She trailed off as if embarrassed. De Lacy, guessing at the difficulties she must have faced as the pretty daughter of a senior officer, quickly moved the conversation back to the case in hand.

‘I agree with you about the glass. The port was standing in a decanter on the sideboard throughout the meal. Once the ladies had left the room the butler placed it on the table beside Marco. Marco poured a glass for himself, then passed the decanter to the left, to me. I in turn poured myself a glass and passed the decanter to Adam Carradine. Apparently he doesn't drink much, and he not only didn't take any port, but failed to pass the decanter on, so that Clive Styles was obliged to reach for it himself. Marco made his remark about the port being bitter a moment later, after I had taken a sip, so I have to say that I am profoundly grateful that the port itself wasn't poisoned.'

‘Do you think Adam Carradine's behaviour is suspicious?' Sergeant McIntyre asked.

‘Quite the reverse,' de Lacy stated. ‘He took a glass of Chablis with the fish course and made it last the entire meal, which implies that he drinks very little and doesn't understand the etiquette of the English dinner table, but that hardly makes him a murderer.'

‘Yes,' she agreed, ‘and if he'd known the glass was poisoned he'd presumably have poured himself some port in order not to look suspicious?'

‘Exactly, but the important question would seem to be: who had access to the glasses? Unfortunately, the answer is that everybody did. The table was laid by the maids under the supervision of Irene Styles, and was fully set while the party gathered on the terrace with the maids serving Champagne and the cook busy in the kitchen. The butler was seeing to something elsewhere in the house. Any one of us could have gone into the dining room and tampered with Marco's glass.

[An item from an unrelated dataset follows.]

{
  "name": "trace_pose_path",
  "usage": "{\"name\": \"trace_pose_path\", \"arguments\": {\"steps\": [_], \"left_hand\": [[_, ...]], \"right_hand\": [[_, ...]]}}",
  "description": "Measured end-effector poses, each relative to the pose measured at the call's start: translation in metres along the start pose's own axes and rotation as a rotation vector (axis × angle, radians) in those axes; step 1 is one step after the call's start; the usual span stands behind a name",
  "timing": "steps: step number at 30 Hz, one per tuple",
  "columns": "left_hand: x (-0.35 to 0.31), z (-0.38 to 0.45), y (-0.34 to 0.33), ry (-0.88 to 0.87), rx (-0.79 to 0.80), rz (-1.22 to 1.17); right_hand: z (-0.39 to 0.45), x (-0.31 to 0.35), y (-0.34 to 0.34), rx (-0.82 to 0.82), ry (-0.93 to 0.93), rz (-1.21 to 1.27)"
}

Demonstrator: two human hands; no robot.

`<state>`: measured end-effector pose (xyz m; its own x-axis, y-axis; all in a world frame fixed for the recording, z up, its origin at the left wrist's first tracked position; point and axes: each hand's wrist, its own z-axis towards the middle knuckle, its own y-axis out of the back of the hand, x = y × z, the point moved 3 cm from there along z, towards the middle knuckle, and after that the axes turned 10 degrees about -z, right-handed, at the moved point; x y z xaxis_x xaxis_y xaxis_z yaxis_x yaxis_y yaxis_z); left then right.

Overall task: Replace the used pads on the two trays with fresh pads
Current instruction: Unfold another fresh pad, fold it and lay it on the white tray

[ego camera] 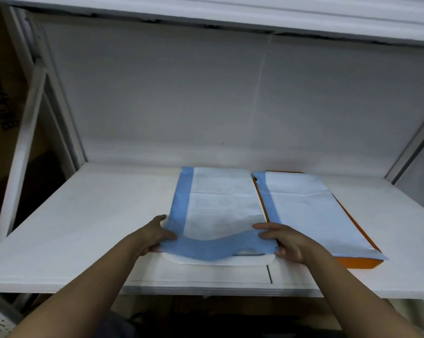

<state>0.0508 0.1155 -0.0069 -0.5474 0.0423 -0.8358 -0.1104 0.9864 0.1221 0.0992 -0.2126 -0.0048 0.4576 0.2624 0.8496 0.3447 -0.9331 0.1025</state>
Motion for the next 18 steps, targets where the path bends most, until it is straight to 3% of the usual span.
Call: {"name": "trace_pose_path", "arguments": {"steps": [3, 8, 13, 18], "left_hand": [[0.006, 0.004, 0.001, -0.083, -0.009, 0.035], [0.018, 0.007, 0.009, -0.056, 0.023, -0.237], [0.023, 0.011, 0.015, -0.095, 0.061, -0.357], [0.016, 0.008, 0.012, -0.073, 0.021, -0.176]], "right_hand": [[0.004, -0.003, 0.003, -0.002, 0.033, -0.094], [0.006, -0.009, 0.004, -0.022, 0.06, -0.078], [0.003, -0.005, 0.003, -0.057, 0.107, -0.112], [0.003, -0.002, 0.001, -0.048, 0.102, -0.136]]}}
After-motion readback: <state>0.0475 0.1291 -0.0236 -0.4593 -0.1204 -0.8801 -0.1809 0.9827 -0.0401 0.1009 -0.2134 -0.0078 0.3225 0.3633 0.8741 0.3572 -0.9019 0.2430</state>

In fact, I went in myself, to check on the wines, but at the same time as one of the maids. There is also a remote possibility that an outsider might have come in through the French windows, which were open.'

‘We need more facts,' she answered, now openly enthusiastic, only to go quiet as Inspector Morden entered the bar.

The inspector was with another man, equally tall but lean and lank, with shaggy grey hair and a day's stubble on his face, features that sat oddly with casual but plainly expensive clothes and a ring set with a single diamond cut in the shape of a guitar pick.

‘Now that,' de Lacy said, ‘is Richie Vine, who played lead guitar in Marco Lawless and must have come down for the funeral, but I'm interested to see him talking to Inspector Morden.'

III

‘So what do you make of all this?' de Lacy asked as he selected a black tee to go with the bright orange golf ball he'd been given by Adam Carradine.

‘I don't know,' Adam admitted. ‘Who'd want to murder Marco Styles?'

De Lacy ducked down to push the tee into the ground and balance the ball on top of it while Adam Carradine continued to talk.

‘I can't believe it would be Irene. She may be an old dragon, and I suppose he's become a bit of an embarrassment when it comes to her social aspirations, but if she wanted to move on why not just get a divorce? I can't see Clive doing it either. They've always got on well, and as for the girls, ridiculous. Frankly, I think it's all a ghastly mistake.'

‘The police seem to think he was poisoned,' de Lacy said as he addressed himself to the ball.

Adam didn't answer, watching as de Lacy completed his drive, sending the ball high and far into a clump of pines well to the right of the fairway.

‘Sliced it,' Adam commented, ‘bad luck. No, we'll find something's been contaminated. The drugs and booze caught up with him, that's all. Did you know he used to go on stage with a bottle of whisky? Apparently he'd send a roadie out to buy the best malt he could get hold of, then drink the lot. It's a miracle he lasted into his sixties.'

‘You're probably right,' de Lacy admitted.

They started down the fairway, to where Adam's ball lay neatly positioned for an approach shot. The copse of pine into which de Lacy's own ball had vanished was some way ahead, allowing him at least some satisfaction, but he had no real interest in winning the game. His purpose in suggesting it was to talk to Adam Carradine, who ranked low on his list of suspects but was a close friend of Clive Styles, whom he reckoned the second most probable candidate after Irene. Not that either of them seemed likely murderers, as it was hard to see how either could gain sufficiently from the death of Marco to make up for the risk.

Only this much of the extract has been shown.